The conclave, named after the Latin phrase meaning "with key", first turned into a lock-in eight centuries ago amid frustration over scandalous months of dilly-dallying by cardinals unable or unwilling to come to a decision.
Here are some of the most bizarre or dramatic conclaves in history:
-- In 1241, when cardinals gathered to elect Gregory XI's successor dragged their feet, the head of Rome's government locked them in a dilapidated building and refused to clean the latrines or provide doctors for those who fell ill.
According to Frederic Baumgartner and his "History of Papal Elections", it was only "following the death of a cardinal, who was allegedly tossed into a casket before he was dead, and a threat from the Romans that they would exhume the dead pope's corpse and have it make decisions," that the cardinals gave in.
-- In 1268, cardinals who had dithered for more than a year after Clement IV's death were locked in the papal palace at Viterbo near Rome and fed only bread and water. When this failed to speed up the process, protesters tore off the palace's roof -- apparently after an English cardinal said that without it the Holy Spirit could descend unhindered -- leaving the electors exposed to the weather. A decision finally came in 1271, after 33 torturous months.
-- The newly elected Gregory X decreed in 1274 that cardinals would have to meet within 10 days of the pope's death and be cloistered in spartan conditions until they produced a successor. He also ruled that they could receive no income during the conclave -- a blow to cardinals used to enjoying irresistible power and financial rewards from running things during the interregnum.
-- One of the earliest and most infamous conclaves was in 532, following the death of Boniface II. It was full of "intrigue, chicanery and corruption... (including) large-scale bribing of royal officials and influential senators," according to P.G Maxwell-Stuart in "Chronicle of the Popes." Eventually, an ordinary priest -- Mercurius -- was chosen as a compromise and swapped his pagan name for John, becoming the first pope to change his name once elected.

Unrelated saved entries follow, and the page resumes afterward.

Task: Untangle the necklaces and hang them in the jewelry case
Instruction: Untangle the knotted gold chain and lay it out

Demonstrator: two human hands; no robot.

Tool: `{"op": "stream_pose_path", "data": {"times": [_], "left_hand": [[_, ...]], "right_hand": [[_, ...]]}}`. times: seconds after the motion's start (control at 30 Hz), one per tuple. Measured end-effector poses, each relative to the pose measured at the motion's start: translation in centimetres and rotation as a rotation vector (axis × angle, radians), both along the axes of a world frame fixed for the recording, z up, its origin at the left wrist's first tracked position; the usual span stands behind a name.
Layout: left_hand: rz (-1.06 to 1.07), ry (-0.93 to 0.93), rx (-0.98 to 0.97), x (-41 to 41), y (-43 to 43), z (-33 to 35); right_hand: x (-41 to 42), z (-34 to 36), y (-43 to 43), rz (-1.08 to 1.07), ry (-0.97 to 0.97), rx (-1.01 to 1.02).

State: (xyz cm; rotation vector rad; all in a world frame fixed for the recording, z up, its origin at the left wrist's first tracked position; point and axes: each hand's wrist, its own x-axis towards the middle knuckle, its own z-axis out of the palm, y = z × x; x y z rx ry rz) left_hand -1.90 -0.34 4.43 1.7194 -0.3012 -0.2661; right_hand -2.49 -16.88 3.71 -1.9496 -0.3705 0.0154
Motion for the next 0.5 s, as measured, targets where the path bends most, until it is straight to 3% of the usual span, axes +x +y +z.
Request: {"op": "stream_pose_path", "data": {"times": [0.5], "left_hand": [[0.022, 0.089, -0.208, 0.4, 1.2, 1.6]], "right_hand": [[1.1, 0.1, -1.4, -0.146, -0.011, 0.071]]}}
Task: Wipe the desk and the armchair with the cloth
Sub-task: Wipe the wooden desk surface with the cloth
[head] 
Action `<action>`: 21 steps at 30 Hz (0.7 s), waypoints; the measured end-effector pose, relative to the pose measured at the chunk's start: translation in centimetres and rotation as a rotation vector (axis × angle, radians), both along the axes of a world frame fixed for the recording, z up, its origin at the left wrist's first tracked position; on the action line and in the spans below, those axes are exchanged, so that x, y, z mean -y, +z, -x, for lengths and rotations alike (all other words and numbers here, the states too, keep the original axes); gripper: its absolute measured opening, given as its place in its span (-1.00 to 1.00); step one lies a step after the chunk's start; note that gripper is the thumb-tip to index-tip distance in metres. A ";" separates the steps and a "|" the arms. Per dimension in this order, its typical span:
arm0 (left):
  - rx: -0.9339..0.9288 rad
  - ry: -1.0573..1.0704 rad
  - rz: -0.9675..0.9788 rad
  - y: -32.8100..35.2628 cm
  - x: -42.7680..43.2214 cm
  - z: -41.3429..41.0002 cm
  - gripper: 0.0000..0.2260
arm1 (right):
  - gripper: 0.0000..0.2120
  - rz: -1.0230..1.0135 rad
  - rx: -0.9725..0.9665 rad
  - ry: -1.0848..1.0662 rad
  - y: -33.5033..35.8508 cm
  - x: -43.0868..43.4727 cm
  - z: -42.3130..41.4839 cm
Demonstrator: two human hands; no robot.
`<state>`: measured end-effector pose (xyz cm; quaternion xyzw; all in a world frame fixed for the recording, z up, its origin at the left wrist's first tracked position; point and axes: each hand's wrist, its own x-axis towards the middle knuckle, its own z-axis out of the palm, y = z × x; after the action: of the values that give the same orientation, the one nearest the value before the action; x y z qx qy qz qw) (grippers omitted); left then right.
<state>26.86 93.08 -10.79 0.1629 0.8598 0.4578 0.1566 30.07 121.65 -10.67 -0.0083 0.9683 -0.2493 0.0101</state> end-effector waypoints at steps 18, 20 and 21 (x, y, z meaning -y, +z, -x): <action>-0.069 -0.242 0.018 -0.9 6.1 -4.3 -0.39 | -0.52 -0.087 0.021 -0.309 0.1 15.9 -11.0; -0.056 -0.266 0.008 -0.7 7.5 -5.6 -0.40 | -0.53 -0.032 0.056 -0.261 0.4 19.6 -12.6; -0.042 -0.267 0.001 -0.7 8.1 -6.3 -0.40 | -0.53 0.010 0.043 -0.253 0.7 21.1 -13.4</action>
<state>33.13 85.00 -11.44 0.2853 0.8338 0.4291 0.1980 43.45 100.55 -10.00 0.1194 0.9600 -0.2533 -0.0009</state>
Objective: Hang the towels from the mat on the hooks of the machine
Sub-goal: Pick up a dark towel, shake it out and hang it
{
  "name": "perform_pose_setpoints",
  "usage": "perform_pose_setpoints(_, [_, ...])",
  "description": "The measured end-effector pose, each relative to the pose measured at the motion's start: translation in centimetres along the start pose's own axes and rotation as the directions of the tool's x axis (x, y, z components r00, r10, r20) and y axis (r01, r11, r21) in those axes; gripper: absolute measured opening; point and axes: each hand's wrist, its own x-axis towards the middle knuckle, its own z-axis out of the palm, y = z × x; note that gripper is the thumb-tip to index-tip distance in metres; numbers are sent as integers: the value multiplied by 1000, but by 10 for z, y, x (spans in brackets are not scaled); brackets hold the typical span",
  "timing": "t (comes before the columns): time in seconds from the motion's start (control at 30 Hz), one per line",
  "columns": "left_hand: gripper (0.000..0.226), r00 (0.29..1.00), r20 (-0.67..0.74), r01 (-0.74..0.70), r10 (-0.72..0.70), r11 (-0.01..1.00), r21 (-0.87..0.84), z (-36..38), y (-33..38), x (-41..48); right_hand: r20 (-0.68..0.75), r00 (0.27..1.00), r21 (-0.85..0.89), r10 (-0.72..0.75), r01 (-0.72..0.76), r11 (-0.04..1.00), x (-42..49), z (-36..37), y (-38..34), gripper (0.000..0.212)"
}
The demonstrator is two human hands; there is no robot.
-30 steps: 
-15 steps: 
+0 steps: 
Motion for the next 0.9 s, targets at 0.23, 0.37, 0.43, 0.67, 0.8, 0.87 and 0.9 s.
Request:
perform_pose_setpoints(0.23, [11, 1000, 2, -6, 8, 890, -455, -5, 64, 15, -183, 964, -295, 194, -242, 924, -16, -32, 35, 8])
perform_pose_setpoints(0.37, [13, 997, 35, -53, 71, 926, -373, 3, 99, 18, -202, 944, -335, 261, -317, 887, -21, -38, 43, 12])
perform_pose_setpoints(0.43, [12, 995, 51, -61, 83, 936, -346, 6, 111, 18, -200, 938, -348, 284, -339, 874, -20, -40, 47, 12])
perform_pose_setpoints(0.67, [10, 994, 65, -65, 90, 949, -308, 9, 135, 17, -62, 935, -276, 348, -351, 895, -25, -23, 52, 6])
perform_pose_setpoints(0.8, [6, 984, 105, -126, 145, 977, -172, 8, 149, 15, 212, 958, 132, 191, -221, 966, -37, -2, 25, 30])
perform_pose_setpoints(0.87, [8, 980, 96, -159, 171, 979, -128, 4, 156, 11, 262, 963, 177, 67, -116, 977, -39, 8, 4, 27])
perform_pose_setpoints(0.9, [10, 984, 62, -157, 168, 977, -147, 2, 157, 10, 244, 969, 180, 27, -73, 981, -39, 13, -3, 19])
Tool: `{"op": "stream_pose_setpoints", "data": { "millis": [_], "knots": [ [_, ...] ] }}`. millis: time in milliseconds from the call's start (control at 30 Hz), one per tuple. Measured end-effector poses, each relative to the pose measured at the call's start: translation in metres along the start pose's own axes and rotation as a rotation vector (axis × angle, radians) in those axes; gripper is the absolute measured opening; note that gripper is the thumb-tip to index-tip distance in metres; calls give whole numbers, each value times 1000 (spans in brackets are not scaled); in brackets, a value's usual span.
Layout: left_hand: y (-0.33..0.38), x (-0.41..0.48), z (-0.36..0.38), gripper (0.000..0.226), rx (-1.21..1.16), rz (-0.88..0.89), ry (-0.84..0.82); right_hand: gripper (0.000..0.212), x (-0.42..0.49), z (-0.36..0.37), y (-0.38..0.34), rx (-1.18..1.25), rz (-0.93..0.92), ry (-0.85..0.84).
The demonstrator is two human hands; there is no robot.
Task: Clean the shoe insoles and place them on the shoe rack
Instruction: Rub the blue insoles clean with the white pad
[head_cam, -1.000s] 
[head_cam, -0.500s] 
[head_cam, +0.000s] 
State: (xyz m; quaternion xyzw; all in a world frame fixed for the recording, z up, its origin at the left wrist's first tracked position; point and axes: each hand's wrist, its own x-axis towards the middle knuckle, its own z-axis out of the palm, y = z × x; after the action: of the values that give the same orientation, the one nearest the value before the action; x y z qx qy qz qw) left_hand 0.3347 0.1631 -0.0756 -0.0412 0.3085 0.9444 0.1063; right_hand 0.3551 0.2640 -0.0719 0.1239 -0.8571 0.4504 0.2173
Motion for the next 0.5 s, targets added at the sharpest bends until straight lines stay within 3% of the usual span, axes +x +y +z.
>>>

-- In 1059, Nicholas II moved to block meddling from outsiders by giving cardinals sole authority to choose pontiffs; until then, members of the clergy and Roman nobility had been allowed to take part. However, the ploy failed to prevent external vetoes on candidates from the likes of the Holy Roman Emperor.
Baugmartner notes how in 1549 Emperor Charles V dispatched a letter warning electors that his many spies would report "when you urinate in this conclave."
-- In 236, cardinals undecided as to who to vote for elected a lay bystander. Fabian had come to Rome after the death of Pope Anteros and was present during deliberations on a successor. According to Eusebius, a Church historian of the era, "Suddenly, they say, a dove flew down and settled on his head... At this, everyone, as if moved by a single divine inspiration, eagerly and wholeheartedly called out that Fabian was worthy." The blessing was a mixed one for Fabian, who died 14 years later a martyr, persecuted by Emperor Decius.
-- A similar fate befell a simple hermit in 1294. Pietro del Morrone had been a Benedictine monk, renowned for renouncing worldly goods for a barren life in a mountain cave in the Abruzzo region in central Italy. When he wrote to the cardinals after the death of Pope Nicholas IV in 1292, urging them to get on with electing a successor, they chose him. Pietro became Celestine V, but resigned after five months in the hope of returning to his mountain cave. His successor had other ideas, and he was locked up in a tower, where he died.